### Brief
Would you print all of the records below exactly, without skipping any?

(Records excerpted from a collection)
□ □ □ □

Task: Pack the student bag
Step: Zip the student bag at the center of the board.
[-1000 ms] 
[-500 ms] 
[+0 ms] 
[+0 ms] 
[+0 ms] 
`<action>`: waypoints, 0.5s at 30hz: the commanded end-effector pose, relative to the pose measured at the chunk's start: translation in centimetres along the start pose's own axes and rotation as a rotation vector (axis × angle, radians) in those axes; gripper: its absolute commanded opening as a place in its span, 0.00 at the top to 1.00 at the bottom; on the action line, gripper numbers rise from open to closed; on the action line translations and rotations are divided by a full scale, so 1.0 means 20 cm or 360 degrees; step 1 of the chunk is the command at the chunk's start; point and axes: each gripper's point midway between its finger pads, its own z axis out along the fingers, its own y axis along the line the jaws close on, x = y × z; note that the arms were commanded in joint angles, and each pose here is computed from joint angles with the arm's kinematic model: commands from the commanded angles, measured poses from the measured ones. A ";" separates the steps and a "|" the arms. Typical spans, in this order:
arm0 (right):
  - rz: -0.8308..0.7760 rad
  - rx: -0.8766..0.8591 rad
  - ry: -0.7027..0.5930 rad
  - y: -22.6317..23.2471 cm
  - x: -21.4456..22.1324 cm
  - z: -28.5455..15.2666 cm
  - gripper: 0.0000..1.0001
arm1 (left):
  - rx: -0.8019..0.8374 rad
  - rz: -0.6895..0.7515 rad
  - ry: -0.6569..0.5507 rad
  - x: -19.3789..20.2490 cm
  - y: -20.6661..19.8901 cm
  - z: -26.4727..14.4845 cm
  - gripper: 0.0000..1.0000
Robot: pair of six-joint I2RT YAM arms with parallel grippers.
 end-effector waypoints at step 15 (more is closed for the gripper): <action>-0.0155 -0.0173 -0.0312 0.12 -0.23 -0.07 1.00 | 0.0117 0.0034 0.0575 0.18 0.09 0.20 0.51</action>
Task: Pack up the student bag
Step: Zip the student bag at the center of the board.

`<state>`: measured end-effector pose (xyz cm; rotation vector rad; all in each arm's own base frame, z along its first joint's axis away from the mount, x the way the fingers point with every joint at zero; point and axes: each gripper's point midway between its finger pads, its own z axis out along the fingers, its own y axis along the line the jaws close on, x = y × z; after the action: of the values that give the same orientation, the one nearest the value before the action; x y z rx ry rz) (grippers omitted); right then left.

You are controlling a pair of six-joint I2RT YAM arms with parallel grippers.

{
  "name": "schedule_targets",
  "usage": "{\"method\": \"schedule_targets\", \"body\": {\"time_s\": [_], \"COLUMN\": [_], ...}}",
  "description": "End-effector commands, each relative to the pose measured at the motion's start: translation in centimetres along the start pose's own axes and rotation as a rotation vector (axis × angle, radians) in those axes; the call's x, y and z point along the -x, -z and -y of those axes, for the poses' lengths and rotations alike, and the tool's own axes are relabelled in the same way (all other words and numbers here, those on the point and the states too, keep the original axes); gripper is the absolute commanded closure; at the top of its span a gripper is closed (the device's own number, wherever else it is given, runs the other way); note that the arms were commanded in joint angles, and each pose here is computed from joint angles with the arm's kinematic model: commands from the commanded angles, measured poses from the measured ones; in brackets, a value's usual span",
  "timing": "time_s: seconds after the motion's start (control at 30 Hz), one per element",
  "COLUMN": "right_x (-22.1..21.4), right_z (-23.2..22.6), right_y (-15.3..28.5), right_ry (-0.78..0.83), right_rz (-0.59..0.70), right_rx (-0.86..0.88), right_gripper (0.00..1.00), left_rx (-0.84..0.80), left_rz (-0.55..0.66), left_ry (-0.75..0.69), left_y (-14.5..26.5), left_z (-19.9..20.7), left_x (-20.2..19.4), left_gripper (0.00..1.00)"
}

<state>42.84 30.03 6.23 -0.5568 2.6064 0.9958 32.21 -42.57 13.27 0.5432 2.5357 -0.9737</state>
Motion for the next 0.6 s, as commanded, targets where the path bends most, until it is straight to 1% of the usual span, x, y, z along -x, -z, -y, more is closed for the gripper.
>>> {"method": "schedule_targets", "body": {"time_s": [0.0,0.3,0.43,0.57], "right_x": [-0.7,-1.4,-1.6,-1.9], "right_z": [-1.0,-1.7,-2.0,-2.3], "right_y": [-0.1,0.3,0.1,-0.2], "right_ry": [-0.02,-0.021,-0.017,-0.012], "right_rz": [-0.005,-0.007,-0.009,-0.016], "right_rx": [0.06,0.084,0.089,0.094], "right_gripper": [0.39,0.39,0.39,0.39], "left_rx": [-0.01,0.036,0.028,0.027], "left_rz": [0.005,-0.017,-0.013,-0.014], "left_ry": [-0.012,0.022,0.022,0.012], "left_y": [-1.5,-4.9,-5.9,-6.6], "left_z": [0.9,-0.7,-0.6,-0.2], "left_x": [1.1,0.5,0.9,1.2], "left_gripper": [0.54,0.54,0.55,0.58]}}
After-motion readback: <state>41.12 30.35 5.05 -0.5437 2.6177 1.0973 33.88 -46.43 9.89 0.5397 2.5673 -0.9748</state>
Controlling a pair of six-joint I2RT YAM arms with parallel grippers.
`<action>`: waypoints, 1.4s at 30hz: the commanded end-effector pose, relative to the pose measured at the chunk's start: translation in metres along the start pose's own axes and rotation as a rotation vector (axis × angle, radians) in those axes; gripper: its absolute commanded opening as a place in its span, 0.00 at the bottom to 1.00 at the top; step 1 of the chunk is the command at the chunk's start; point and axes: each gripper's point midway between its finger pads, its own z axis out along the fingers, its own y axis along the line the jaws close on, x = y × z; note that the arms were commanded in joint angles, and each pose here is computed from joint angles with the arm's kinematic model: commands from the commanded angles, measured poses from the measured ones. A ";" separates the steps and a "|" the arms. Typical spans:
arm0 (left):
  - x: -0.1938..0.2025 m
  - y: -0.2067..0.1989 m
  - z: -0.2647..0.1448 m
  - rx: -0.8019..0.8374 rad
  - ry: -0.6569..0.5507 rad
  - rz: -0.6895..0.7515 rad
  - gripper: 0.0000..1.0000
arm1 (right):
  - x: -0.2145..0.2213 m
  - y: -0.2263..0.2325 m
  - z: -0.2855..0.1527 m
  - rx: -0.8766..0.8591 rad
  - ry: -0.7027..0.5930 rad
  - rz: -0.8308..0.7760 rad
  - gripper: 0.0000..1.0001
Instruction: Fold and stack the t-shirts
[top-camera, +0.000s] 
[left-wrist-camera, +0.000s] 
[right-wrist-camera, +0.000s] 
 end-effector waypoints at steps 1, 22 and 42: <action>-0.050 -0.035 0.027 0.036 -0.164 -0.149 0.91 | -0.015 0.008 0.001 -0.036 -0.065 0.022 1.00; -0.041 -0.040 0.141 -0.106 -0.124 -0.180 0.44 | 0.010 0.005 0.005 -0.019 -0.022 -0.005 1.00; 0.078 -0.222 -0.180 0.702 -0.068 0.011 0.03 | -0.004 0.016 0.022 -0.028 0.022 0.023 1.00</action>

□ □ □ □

### Answer
Task: Pack the student bag
Step: Zip the student bag at the center of the board.
[-1000 ms] 
[-500 ms] 
[+0 ms] 
[+0 ms] 
[+0 ms] 
`<action>`: waypoints, 0.5s at 30hz: the commanded end-effector pose, relative to the pose measured at the chunk's start: translation in centimetres along the start pose's own axes and rotation as a rotation vector (axis × angle, radians) in those axes; gripper: its absolute commanded opening as a place in its span, 0.00 at the top to 1.00 at the bottom; on the action line, gripper numbers rise from open to closed; on the action line translations and rotations are divided by a full scale, so 1.0 means 20 cm or 360 degrees; step 1 of the chunk is the command at the chunk's start; point and axes: each gripper's point midway between its finger pads, its own z axis out along the fingers, its own y axis along the line the jaws close on, x = y × z; note that the arms were commanded in joint angles, and each pose here is computed from joint angles with the arm's kinematic model: commands from the commanded angles, measured poses from the measured ones. A ";" separates the steps and a "|" the arms. Typical spans, in this order:
arm0 (right):
  - rz: -0.8308..0.7760 rad
  - rx: -0.8766..0.8591 rad
  - ry: -0.7027..0.5930 rad
  - y: -22.6317..23.2471 cm
  - x: -21.4456..22.1324 cm
  - z: -28.5455..15.2666 cm
  - gripper: 0.0000..1.0001
arm1 (left):
  - rx: -0.8019..0.8374 rad
  - rz: -0.6895..0.7515 rad
  - ry: -0.6569..0.5507 rad
  - x: -19.3789..20.2490 cm
  - y: -20.6661..19.8901 cm
  - z: -26.4727..14.4845 cm
  - gripper: 0.0000..1.0000
Robot: pair of six-joint I2RT YAM arms with parallel grippers.
 end-effector waypoints at step 15 (more is closed for the gripper): <action>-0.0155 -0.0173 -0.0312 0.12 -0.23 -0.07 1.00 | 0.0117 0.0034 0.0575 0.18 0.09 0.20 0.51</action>
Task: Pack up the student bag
Step: Zip the student bag at the center of the board.

`<state>`: measured end-effector pose (xyz cm; rotation vector rad; all in each arm's own base frame, z along its first joint's axis away from the mount, x the way the fingers point with every joint at zero; point and axes: each gripper's point midway between its finger pads, its own z axis out along the fingers, its own y axis along the line the jaws close on, x = y × z; after the action: of the values that give the same orientation, the one nearest the value before the action; x y z rx ry rz) (grippers omitted); right then left.

You are controlling a pair of six-joint I2RT YAM arms with parallel grippers.

{
  "name": "schedule_targets",
  "usage": "{\"method\": \"schedule_targets\", \"body\": {\"time_s\": [_], \"COLUMN\": [_], ...}}",
  "description": "End-effector commands, each relative to the pose measured at the motion's start: translation in centimetres along the start pose's own axes and rotation as a rotation vector (axis × angle, radians) in those axes; the call's x, y and z point along the -x, -z and -y of those axes, for the poses' lengths and rotations alike, and the tool's own axes are relabelled in the same way (all other words and numbers here, those on the point and the states too, keep the original axes); gripper is the absolute commanded closure; at the top of its span a gripper is closed (the device's own number, wherever else it is given, runs the other way); note that the arms were commanded in joint angles, and each pose here is computed from joint angles with the arm's kinematic model: commands from the commanded angles, measured poses from the measured ones; in brackets, a value's usual span",
  "timing": "time_s: seconds after the motion's start (control at 30 Hz), one per element",
  "COLUMN": "right_x (-22.1..21.4), right_z (-23.2..22.6), right_y (-15.3..28.5), right_ry (-0.78..0.83), right_rz (-0.59..0.70), right_rx (-0.86..0.88), right_gripper (0.00..1.00), left_rx (-0.84..0.80), left_rz (-0.55..0.66), left_ry (-0.75..0.69), left_y (-14.5..26.5), left_z (-19.9..20.7), left_x (-20.2..19.4), left_gripper (0.00..1.00)"
}

<state>42.84 30.03 6.23 -0.5568 2.6064 0.9958 32.21 -42.57 13.27 0.5432 2.5357 -0.9737</state>
Motion for the next 0.6 s, as commanded, targets where the path bends most, until it is straight to 1% of the usual span, x, y, z along -x, -z, -y, more is closed for the gripper.
>>> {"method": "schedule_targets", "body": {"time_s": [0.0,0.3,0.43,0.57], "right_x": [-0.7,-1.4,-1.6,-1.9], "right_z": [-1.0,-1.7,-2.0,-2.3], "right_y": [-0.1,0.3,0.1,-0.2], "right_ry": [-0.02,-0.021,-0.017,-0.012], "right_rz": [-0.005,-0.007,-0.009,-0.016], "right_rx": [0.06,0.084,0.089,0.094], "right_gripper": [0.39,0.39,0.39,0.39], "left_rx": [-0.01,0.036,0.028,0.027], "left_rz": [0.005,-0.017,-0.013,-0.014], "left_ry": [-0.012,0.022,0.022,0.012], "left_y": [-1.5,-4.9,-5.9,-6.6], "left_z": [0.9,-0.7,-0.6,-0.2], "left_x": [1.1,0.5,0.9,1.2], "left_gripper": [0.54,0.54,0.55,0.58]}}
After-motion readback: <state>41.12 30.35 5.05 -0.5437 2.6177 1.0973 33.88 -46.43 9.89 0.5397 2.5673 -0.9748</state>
Controlling a pair of six-joint I2RT YAM arms with parallel grippers.
`<action>`: waypoints, 1.4s at 30hz: the commanded end-effector pose, relative to the pose measured at the chunk's start: translation in metres along the start pose's own axes and rotation as a rotation vector (axis × angle, radians) in those axes; gripper: its absolute commanded opening as a place in its span, 0.00 at the bottom to 1.00 at the top; step 1 of the chunk is the command at the chunk's start; point and axes: each gripper's point midway between its finger pads, its own z axis out along the fingers, its own y axis along the line the jaws close on, x = y × z; note that the arms were commanded in joint angles, and each pose here is computed from joint angles with the arm's kinematic model: commands from the commanded angles, measured poses from the measured ones. A ";" separates the steps and a "|" the arms. Typical spans:
arm0 (left):
  - x: -0.1938..0.2025 m
  - y: -0.2067..0.1989 m
  - z: -0.2647..0.1448 m
  - rx: -0.8019..0.8374 rad
  - ry: -0.6569..0.5507 rad
  - rz: -0.6895..0.7515 rad
  - gripper: 0.0000..1.0000
arm1 (right):
  - x: -0.2145..0.2213 m
  - y: -0.2263..0.2325 m
  - z: -0.2855..0.1527 m
  - rx: -0.8766..0.8591 rad
  - ry: -0.7027..0.5930 rad
  - rz: -0.8308..0.7760 rad
  - gripper: 0.0000..1.0001
Instruction: Fold and stack the t-shirts
[top-camera, +0.000s] 
[left-wrist-camera, +0.000s] 
[right-wrist-camera, +0.000s] 
 end-effector waypoints at steps 1, 22 and 42: <action>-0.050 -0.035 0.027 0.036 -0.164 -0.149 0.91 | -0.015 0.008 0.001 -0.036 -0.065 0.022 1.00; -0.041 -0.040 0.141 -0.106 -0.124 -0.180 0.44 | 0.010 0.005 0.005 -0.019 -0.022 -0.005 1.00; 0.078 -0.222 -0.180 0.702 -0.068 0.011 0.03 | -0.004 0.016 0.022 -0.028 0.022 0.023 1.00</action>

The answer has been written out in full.